IF you directly embed pictures into a posting, please limit the image size to 640x480 pixels maximum - otherwise is totally screws up the page format in the forums not to mention directly affects our storage quota on our web hosting service.
The BEST way to post photos is to post them to Picassa or Flickr or some other photo hosting site and post a link within your forum post. Images these days can be quite large and we DO have a maximum storage limit that is impacted by the size and number of photos.
Maybe simple instructions or FAQ answers as to how to do so is necessary for those of us that don't totally understand what you're suggesting....
Well Joe, since I don't use those services myself, I'm not the best person to write that up. I would suggest Mike Shinn or Ray LaPanse as they are the most prolific photographers and documenters of our launches.
My main point is this - we are getting close to our quota and our hosting plan will end up being more expensive or we will have to start auto-pruning the forums, something I don't want to see happen.
And here I thought cyber space was infinite. 🙄 What I meant is that somewhere there ought to be "Sticky" post or information page for Forum Rules, including the posting of links/photos. Some Forums will accept attachments, others allow direct posting and then proper sizing or lenght of video becomes an issue. A lot of the photo sharing services out there have their own set of rules as well and not everyone is a Picasa or Flicker or Photoshare or what have you member. I thought this web page had it's own photo logging thing - Coppermine or something, but no one seems to really use it probably because of complicated rules as well.
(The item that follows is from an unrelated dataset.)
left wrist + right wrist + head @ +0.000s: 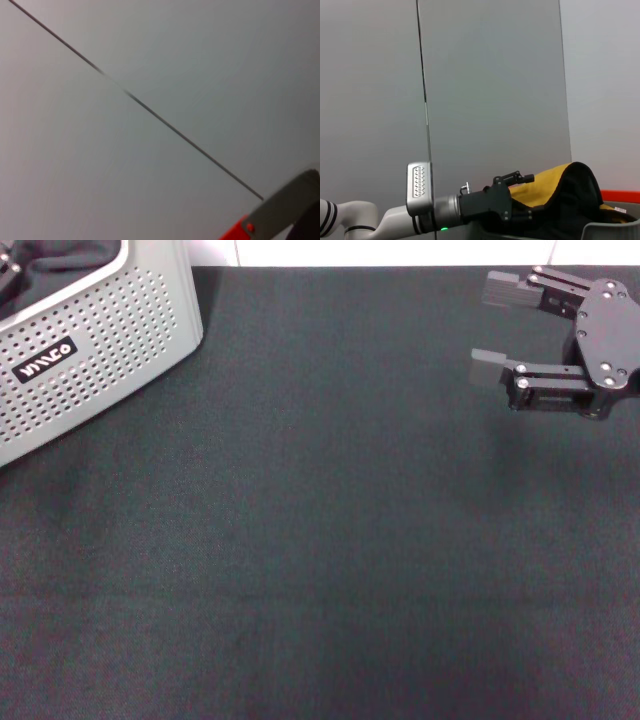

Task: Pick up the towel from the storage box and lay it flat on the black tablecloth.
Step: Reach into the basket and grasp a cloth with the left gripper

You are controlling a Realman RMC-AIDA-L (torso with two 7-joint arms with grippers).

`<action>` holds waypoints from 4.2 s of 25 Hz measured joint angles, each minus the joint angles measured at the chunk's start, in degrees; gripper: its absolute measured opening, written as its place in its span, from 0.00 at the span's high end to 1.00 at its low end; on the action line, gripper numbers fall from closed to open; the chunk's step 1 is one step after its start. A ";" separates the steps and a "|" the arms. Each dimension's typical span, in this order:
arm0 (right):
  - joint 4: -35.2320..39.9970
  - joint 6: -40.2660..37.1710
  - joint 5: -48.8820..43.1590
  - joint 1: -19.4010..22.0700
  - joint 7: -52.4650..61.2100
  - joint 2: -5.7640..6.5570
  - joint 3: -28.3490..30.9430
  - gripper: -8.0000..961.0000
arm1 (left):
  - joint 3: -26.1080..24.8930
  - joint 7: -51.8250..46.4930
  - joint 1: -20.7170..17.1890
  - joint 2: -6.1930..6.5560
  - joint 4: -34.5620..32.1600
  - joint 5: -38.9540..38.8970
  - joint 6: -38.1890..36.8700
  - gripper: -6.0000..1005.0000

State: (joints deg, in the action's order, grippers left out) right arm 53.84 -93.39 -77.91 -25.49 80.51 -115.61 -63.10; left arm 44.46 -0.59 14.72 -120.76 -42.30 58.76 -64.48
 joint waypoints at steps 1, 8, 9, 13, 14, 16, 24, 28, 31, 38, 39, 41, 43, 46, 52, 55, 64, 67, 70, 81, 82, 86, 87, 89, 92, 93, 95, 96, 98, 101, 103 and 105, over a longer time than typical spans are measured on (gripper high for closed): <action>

I'm not suggesting teaching HTML or programming - just simple guidelines on sizing content to be posted as an FYI to all users.
Well silly me - there already is a Forum FAQ which helps direct us on how and what to do regarding the use of these forums.
The web truly offers an infinite bounty Joe... the site probably could do with some simplification to make some of the articles easier to find. Hopefully Steve will provide.
Gents, I posted links to photos that are held for free at Imageshack. This shouldn't take up space on our forum. This is how every other forum has their image linking set up.